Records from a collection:

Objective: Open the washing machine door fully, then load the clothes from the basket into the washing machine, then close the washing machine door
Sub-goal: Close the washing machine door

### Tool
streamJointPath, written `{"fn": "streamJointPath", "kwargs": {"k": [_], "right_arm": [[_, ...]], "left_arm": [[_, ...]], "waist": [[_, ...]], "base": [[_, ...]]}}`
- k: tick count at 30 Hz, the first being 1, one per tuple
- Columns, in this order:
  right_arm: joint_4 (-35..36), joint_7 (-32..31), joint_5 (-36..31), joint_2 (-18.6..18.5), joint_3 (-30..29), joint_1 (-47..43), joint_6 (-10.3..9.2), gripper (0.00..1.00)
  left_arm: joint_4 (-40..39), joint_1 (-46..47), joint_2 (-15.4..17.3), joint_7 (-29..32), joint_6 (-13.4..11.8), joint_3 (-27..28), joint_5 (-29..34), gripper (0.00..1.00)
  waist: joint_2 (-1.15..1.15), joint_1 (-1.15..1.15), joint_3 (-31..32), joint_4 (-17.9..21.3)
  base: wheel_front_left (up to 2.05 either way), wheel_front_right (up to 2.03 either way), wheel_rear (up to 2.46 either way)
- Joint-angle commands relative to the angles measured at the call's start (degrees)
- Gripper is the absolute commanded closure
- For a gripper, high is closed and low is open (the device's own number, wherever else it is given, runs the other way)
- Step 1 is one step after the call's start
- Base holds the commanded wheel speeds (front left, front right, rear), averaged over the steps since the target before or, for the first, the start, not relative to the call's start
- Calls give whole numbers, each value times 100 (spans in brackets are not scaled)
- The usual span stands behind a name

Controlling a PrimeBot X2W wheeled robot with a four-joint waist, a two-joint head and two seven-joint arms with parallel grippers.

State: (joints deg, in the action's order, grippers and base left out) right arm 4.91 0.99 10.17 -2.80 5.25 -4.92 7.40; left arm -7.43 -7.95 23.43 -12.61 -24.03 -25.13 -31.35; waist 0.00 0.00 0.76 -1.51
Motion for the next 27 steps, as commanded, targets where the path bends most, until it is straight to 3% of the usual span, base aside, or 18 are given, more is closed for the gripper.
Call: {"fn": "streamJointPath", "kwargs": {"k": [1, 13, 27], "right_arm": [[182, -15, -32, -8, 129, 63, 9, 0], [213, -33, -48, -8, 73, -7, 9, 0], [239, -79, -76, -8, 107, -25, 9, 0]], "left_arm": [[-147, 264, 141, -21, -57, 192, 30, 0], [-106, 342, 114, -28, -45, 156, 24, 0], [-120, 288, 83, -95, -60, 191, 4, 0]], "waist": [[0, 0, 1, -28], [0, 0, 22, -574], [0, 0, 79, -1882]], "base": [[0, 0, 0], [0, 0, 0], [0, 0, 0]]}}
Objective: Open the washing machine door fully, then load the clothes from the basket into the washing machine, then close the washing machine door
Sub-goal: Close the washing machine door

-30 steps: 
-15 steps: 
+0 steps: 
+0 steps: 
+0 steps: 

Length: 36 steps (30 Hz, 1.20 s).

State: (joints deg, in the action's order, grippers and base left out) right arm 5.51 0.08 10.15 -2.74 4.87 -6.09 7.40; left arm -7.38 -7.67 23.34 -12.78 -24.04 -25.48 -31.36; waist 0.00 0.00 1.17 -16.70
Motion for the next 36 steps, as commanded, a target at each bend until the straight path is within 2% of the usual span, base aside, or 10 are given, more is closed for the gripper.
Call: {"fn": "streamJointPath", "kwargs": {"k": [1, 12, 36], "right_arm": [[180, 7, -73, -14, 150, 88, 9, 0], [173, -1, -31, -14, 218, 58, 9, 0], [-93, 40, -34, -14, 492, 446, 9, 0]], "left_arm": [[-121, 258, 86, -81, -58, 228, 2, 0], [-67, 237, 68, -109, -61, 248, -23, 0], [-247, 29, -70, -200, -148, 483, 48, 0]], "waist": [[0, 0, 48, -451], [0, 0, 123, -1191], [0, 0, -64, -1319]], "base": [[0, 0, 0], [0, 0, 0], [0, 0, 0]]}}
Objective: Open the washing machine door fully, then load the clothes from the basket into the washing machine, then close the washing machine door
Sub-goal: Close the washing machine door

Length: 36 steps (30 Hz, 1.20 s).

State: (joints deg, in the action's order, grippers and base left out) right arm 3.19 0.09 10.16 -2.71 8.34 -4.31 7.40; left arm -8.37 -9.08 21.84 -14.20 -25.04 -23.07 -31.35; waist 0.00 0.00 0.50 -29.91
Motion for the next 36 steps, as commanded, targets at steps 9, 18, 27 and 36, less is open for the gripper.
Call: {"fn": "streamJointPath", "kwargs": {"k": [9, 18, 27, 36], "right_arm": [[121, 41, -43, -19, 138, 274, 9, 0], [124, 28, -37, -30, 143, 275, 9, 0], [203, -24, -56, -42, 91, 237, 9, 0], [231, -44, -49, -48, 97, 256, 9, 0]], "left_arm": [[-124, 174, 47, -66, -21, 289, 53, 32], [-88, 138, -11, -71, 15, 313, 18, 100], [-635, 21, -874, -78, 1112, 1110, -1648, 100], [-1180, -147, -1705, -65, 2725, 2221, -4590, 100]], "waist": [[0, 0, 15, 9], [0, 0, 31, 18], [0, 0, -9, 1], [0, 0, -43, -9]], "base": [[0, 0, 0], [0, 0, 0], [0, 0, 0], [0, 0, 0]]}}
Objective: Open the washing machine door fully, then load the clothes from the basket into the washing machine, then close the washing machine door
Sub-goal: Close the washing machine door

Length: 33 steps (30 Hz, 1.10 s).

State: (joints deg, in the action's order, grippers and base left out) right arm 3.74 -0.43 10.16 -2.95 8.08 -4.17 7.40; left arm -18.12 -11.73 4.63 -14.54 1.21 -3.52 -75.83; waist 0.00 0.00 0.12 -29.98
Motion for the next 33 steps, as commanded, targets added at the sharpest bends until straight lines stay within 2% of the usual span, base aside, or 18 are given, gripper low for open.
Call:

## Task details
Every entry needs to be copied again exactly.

## Task result
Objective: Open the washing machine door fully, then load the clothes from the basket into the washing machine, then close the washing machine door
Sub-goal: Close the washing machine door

### Tool
streamJointPath, written `{"fn": "streamJointPath", "kwargs": {"k": [_], "right_arm": [[_, ...]], "left_arm": [[_, ...]], "waist": [[_, ...]], "base": [[_, ...]]}}`
- k: tick count at 30 Hz, the first being 1, one per tuple
- Columns, in this order:
  right_arm: joint_4 (-35..36), joint_7 (-32..31), joint_5 (-36..31), joint_2 (-18.6..18.5), joint_3 (-30..29), joint_1 (-47..43), joint_6 (-10.3..9.2), gripper (0.00..1.00)
  left_arm: joint_4 (-40..39), joint_1 (-46..47), joint_2 (-15.4..17.3), joint_7 (-29..32), joint_6 (-13.4..11.8), joint_3 (-27..28), joint_5 (-29..34), gripper (0.00..1.00)
  waist: joint_2 (-1.15..1.15), joint_1 (-1.15..1.15), joint_3 (-31..32), joint_4 (-17.9..21.3)
  base: wheel_front_left (up to 2.05 either way), wheel_front_right (up to 2.03 either way), wheel_rear (up to 2.46 either way)
- Joint-angle commands relative to the angles measured at the call's start (degrees)
- Gripper is the absolute commanded closure
- For a gripper, high is closed and low is open (the device's own number, wherever else it is given, runs the other way)
- Step 1 is one step after the call's start
- Base holds the commanded wheel speeds (front left, front right, rear), averaged over the steps since the target before or, for the first, the start, not relative to the call's start
- Calls give whole numbers, each value times 100 (spans in brackets are not scaled)
- The usual span stands behind a name

Controlling a PrimeBot X2W wheeled robot with a four-joint waist, a two-joint head and two seven-joint arms with parallel grippers.

State: (joints deg, in the action's order, grippers and base left out) right arm 4.91 0.99 10.17 -2.80 5.25 -4.92 7.40; left arm -7.43 -7.95 23.43 -12.61 -24.03 -25.13 -31.35; waist 0.00 0.00 0.76 -1.51
Motion for the next 27 steps, as commanded, targets where the path bends most, until it is straight to 3% of the usual span, base aside, or 18 are given, more is closed for the gripper.
Call: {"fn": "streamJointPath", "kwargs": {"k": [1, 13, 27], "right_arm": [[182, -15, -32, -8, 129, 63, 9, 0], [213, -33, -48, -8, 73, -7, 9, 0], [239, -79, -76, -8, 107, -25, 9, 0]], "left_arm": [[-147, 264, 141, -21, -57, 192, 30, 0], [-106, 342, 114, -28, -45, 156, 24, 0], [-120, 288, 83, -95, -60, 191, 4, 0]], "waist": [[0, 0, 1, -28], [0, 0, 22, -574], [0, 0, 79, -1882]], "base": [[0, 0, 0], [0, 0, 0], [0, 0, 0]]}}
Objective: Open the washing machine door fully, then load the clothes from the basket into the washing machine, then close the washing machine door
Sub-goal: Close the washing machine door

-30 steps: 
-15 steps: 
+0 steps: 
+0 steps: 
+0 steps: 

Length: 36 steps (30 Hz, 1.20 s).

State: (joints deg, in the action's order, grippers and base left out) right arm 5.51 0.08 10.15 -2.74 4.87 -6.09 7.40; left arm -7.38 -7.67 23.34 -12.78 -24.04 -25.48 -31.36; waist 0.00 0.00 1.17 -16.70
Motion for the next 36 steps, as commanded, a target at each bend until the straight path is within 2% of the usual span, base aside, or 10 are given, more is closed for the gripper.
Call: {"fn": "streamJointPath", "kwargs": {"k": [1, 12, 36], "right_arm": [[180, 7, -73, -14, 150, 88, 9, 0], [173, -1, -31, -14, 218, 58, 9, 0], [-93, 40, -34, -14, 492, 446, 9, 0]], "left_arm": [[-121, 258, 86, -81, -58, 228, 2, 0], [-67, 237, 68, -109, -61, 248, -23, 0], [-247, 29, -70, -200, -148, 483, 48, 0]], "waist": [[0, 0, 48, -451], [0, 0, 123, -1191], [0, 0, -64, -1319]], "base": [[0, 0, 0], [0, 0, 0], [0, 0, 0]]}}
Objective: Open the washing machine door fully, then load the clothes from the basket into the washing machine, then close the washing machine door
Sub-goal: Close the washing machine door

Length: 36 steps (30 Hz, 1.20 s).

State: (joints deg, in the action's order, grippers and base left out) right arm 3.19 0.09 10.16 -2.71 8.34 -4.31 7.40; left arm -8.37 -9.08 21.84 -14.20 -25.04 -23.07 -31.35; waist 0.00 0.00 0.50 -29.91
Motion for the next 36 steps, as commanded, targets at steps 9, 18, 27 and 36, less is open for the gripper.
Call: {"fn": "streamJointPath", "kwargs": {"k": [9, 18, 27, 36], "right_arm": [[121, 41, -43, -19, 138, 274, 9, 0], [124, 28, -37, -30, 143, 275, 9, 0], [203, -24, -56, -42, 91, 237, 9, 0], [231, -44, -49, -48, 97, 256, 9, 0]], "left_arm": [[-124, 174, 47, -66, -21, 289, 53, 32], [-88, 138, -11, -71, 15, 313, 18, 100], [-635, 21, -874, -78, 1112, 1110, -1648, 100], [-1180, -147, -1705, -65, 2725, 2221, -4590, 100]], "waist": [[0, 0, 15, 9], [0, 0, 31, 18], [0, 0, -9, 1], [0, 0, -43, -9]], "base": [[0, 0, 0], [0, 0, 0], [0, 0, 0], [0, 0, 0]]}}
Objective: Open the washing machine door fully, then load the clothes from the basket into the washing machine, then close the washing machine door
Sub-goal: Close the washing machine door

Length: 33 steps (30 Hz, 1.10 s).

State: (joints deg, in the action's order, grippers and base left out) right arm 3.74 -0.43 10.16 -2.95 8.08 -4.17 7.40; left arm -18.12 -11.73 4.63 -14.54 1.21 -3.52 -75.83; waist 0.00 0.00 0.12 -29.98
Motion for the next 33 steps, as commanded, targets added at the sharpest bends until straight lines stay within 2% of the usual span, base aside, or 18 are given, gripper low for open.
Call:

The answer contains nothing more.